La similitud en el «momento» o «la estrategia populista» de Unidas Podemos y VOX no tiene nada que ver con la afirmación – a menudo vacía e interesada – que clama que «los extremos se tocan», pero tal como afirmaba acertadamente Walter Benjamin, «cada ascenso del fascismo es testimonio de una revolución fracasada». El caldo de cultivo ya estaba presente hace cinco años, y continúa muy presente hoy: lo conforma toda aquella gente – millones de personas – que se les robó un futuro, y, encima, se les acusó de haber vivido por encima de sus posibilidades.

El fascismo toma la forma de un discurso melancólico que glorifica un pasado nacional (que nunca existió), a la vez que señala los enemigos a eliminar para poder retornar a tal estadio. Cuando el fascismo triunfa es porque consigue pasar de ser percibido como un movimiento reaccionario de las élites económicas a ser entendido, por una parte importante de la población, como un movimiento nacional – popular.

Hoy, cuatro son los enemigos identificados por el fascismo español: el independentismo, el feminismo, la izquierda de Podemos, y la persona migradas. Por suerte, ni en España ni en Cataluña el fascismo es todavía un movimiento popular. VOX es el partido del neoliberalismo y de los ultra católicos. Es el partido de la aristocracia. Donde obtiene un mayor número de votos es en Pedralbes y en el barrio de Salamanca. Pero poco a poco va penetrando en los barrios obreros, y es posible que lo continúe haciendo si el número de multimillonarios crece al mismo tiempo que lo hace el número de trabajadores precarios que no se pueden permitir un alquiler.

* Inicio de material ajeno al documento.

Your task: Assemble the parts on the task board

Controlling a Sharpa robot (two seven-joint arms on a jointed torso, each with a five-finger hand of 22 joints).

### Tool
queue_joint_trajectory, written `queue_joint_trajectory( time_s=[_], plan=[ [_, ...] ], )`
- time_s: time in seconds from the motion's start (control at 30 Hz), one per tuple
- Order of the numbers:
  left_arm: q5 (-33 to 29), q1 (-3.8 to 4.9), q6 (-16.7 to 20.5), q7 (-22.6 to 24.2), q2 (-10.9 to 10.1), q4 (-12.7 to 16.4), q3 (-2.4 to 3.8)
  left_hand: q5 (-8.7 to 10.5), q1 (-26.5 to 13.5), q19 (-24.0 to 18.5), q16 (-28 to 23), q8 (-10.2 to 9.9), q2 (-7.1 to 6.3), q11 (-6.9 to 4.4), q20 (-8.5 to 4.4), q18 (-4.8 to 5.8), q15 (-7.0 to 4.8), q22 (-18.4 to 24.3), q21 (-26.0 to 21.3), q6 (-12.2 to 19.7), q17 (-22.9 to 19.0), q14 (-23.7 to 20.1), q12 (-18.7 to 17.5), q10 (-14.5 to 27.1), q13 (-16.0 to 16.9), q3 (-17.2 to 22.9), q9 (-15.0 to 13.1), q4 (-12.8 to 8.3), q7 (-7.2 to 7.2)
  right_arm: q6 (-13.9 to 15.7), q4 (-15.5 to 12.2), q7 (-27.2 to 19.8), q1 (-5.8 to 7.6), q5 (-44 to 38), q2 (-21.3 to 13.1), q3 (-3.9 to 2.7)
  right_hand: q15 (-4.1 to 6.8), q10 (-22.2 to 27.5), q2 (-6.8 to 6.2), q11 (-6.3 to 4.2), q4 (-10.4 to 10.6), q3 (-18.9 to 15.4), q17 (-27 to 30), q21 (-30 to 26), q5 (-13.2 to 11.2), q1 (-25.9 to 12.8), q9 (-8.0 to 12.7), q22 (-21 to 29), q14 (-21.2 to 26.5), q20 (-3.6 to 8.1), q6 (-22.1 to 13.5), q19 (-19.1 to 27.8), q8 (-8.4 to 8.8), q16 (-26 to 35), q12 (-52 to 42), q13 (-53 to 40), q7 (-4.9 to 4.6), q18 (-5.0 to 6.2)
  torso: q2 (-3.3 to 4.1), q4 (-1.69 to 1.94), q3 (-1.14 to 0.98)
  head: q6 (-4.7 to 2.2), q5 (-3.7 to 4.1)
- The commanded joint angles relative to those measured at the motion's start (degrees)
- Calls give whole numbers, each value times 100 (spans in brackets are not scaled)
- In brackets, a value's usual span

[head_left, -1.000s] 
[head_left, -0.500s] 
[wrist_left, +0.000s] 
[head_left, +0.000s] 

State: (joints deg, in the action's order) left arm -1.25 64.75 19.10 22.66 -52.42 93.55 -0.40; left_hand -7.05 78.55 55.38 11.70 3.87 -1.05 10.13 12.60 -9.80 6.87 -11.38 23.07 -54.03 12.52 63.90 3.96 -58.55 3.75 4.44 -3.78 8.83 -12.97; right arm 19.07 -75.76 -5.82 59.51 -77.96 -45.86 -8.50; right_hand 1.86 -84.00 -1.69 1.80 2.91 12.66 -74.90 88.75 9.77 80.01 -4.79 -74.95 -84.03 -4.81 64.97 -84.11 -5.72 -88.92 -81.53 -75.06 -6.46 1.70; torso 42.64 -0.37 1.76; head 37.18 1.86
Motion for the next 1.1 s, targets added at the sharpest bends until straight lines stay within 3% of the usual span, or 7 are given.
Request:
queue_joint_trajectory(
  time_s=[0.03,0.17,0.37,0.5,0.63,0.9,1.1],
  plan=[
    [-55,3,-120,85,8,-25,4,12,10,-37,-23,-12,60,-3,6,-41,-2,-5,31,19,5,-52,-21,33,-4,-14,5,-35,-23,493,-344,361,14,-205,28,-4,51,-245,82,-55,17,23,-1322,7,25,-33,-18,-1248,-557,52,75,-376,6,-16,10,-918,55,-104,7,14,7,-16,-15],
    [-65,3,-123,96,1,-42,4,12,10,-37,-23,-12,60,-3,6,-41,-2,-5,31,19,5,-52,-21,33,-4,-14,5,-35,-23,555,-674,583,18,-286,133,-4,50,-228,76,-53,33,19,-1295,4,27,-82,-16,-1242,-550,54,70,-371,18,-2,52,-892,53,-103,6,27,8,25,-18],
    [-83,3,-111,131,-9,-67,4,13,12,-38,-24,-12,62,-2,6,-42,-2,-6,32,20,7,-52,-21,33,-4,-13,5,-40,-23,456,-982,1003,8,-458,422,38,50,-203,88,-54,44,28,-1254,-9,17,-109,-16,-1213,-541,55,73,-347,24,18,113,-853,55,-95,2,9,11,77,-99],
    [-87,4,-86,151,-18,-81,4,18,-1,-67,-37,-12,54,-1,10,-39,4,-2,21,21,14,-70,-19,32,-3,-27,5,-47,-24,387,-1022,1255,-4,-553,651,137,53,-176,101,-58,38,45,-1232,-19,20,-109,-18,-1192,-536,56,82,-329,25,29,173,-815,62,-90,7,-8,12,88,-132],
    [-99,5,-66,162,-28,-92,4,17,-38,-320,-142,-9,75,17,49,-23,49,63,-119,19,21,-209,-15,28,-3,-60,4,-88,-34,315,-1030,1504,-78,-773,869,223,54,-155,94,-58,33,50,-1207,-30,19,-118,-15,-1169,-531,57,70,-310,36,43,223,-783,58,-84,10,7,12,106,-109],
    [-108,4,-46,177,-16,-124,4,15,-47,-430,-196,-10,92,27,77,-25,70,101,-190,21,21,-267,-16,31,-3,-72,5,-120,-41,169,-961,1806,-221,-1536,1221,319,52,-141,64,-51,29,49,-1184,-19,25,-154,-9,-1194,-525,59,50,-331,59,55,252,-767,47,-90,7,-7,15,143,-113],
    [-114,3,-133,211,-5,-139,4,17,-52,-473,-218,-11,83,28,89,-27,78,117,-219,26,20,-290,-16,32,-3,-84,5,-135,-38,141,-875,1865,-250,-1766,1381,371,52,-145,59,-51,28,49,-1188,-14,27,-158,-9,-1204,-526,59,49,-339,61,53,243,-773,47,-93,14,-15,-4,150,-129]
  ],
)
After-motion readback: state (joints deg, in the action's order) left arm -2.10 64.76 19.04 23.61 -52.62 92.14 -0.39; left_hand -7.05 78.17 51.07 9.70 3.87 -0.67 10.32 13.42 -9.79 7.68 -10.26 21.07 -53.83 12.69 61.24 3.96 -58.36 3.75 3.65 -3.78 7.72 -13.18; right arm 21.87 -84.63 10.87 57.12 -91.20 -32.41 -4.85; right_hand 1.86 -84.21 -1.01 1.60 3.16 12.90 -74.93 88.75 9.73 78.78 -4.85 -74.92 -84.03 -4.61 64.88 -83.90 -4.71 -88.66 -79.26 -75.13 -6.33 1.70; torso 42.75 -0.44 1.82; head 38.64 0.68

La desigualdad tiene que ocupar el centro del debate público. Tiene que ser una prioridad democrática. Sobre todo en los años próximos, donde las consecuencias de la crisis económica de la covid-19 dejarán a mucha – demasiada – gente bajo la intemperie. Hay algunas noticias alentadoras. En Cataluña, así como en otros lugares del Estado, el debate sobre la necesidad de una renta básica universal (RBU) es cada vez más presente. La renta básica se plantea como un derecho a la vida, y su premisa es bien sencilla: si un Estado tiene la capacidad de garantizar unos mínimos que aseguren la existencia material de las personas, es una obligación moral que así lo hagan. Sabemos que es económicamente posible, pero requiere de valentía política.

En Estados Unidos, parece que Joe Biden ha tomado nota y está decidido a empujar hacia una reformulación del actual capitalismo, de un modo parecido, quizás, a lo que hizo Roosevelt en su día. Biden no tenía fama de ser el más progresista dentro del Partido Demócrata. De hecho, todo lo contrario. En este sentido, la propuesta de la secretaria del Tesoro Janet Yellen de fijar un tipo mínimo mundial de impuesto de sociedades se tienen que leer, no tanto desde la convicción moral de una ideología profundamente de izquierdas, sino desde una lectura histórica que obliga a actuar para evitar un empeoramiento general del estado de las cosas.

Las raíces del fascismo están en la desesperación y en la rabia producida en una sociedad que, por desigual, se concibe como injusta. Y es desde esa injusticia dónde se alimentan los monstruos.